With speeches and feasting, Harvard celebrated the launch of its new School of Engineering and Applied Sciences (SEAS) on September 20. During a luncheon ceremony on the lawn outside Pierce Hall, President Drew Faust signaled for the unfurling of banners bearing the school’s new seal. Two former presidents of the Board of Overseers spoke: Thomas E. Everhart ’53, former president of the California Institute of Technology and professor of electrical engineering and applied physics emeritus, traced contemporary engineering at Harvard back to “the vision of James Bryant Conant”; Susan Graham ’64, Chen Distinguished Professor of electrical engineering and computer science emerita at the University of California, Berkeley, stressed the importance of “intellectual linkages” between the engineering faculty and “virtually every other part of the campus.” As SEAS dean Venkatesh Narayanamurti explained in his remarks, the change in status for the former Division of Engineering and Applied Sciences “reflects the fact that these disciplines now influence almost all aspects of human endeavour—from advancing knowledge, to meeting human needs, to advancing prosperity, to ensuring sustainability.”

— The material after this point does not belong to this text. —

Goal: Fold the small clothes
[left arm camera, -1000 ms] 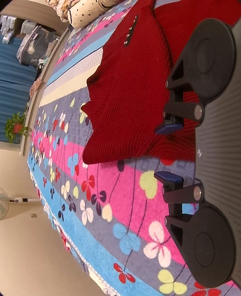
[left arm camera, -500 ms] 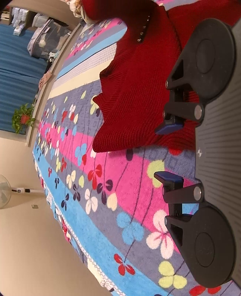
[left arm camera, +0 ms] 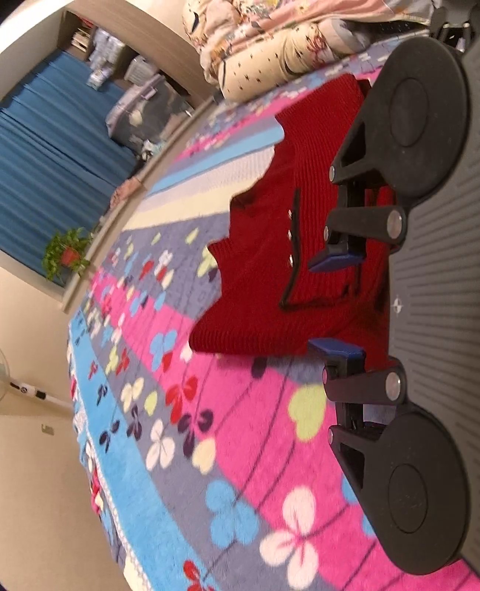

Photograph by Justin Ide/Harvard News Office

President Faust and SEAS dean Narayanamurti launched a bridge-building new school.

During a decade of leadership under Dean Venky, as he is known, the school’s faculty has grown about 50 percent, now numbering near 70, and is expected to grow as much again in coming years (see “Quantum Leap for Engineering,” July-August 2006, page 63). The number of graduate-student applicants has tripled, allowing the program to become more selective even as the number of enrolled students more than doubled.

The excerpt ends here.